OK I have to say I have never thought about what should happen if you try to select a sequence of text that mixes rtl and ltr languages. It's deeply in my mental zone of "undefined behavior, I don't even have an intuition about what to do."
One of the more fun programming projects I ever worked on was a custom text editor. Mainly it supported rich annotations that could be applied to any chosen term or stretch of text. It used Mobiledoc[1] which already provided pretty well-developed primitives for rich text editing on the web, and it was still a complicated project, even with a solid framework.
> I have never thought about what should happen if you try to select a sequence of text that mixes rtl and ltr languages.
I would expect it to go all the same direction across the text, regardless of which are rtl and ltr characters. If swiping left to right, ltrs would be selected forward, and rtls would be selected backwards (the same as if you just swiped ltrs from right to left).
Same here. In the same way as if I were to physically cut text from a piece of paper using scissors, I’d expect a visually contiguous region to be selected for copy/cut/paste (both when using mouse and keyboard).

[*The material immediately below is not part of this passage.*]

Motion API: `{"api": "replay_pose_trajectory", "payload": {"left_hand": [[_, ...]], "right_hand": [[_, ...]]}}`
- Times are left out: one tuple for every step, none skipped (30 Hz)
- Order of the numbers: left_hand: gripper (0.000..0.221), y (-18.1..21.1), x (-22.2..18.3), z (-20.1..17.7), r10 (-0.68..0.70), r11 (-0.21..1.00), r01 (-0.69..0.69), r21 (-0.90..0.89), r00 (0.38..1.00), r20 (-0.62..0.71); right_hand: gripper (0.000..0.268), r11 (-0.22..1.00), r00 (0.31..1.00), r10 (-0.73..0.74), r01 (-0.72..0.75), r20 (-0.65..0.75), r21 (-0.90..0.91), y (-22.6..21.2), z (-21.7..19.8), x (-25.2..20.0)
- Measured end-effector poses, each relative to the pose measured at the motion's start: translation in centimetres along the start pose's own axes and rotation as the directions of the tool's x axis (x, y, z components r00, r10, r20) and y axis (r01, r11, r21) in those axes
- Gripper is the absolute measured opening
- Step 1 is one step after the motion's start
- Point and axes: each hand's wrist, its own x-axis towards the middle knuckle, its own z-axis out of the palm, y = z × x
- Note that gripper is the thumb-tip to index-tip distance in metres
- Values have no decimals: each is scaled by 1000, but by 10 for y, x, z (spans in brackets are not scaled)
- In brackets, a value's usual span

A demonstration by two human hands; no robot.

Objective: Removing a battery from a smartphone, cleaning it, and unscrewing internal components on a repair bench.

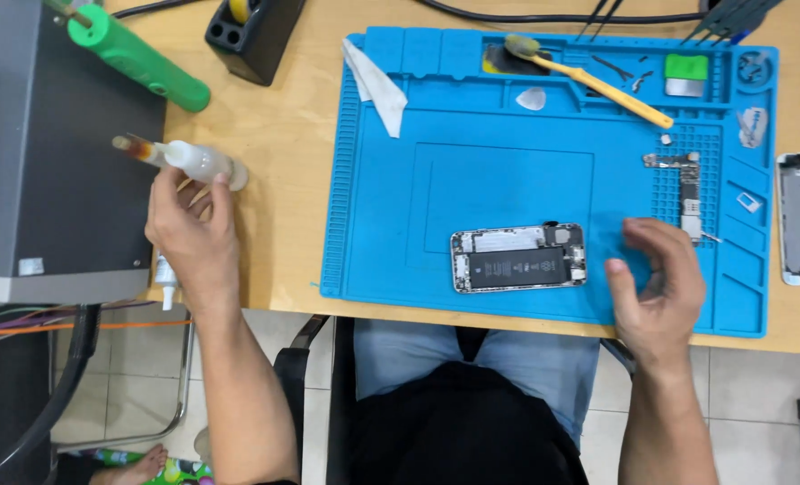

Even though that might not be a contiguous part of the text buffer, nor a contiguous part of how the words would be spoken, I think that behavior is least confusing.
With why would you expect tthis instead of semantic selection? After all, you don't select for visual fun, but to do something with the text, like copy& paste it, so where would you need to select words in their logical order in ltr and illogical order in rtl?
I tried to write "Hello" on the demo page on my mobile phone, but it rendered "elloH". After hitting the H, the caret went back to the start of the line and then acted normal (stayed after each of the other letters).
Even "simple" interfaces–popovers, date pickers–inevitably become spiralling fractals of complexity, each layer folding into another the longer you look at them. Text editing would be crazier, even more so than what is described here.
I've been toying with the idea for a text editor where instead of working with Unicode, convert Unicode into and out of a simpler format to use internally. All text would be one code point=one character and laid out left to right. When loading a file, any Unicode not supported would be encoded as "illegal characters" that would just convert back to the original code points when saved. Also, all right-to-left text would be reordered when loaded, and back when saved. (as long as there are no embeddings)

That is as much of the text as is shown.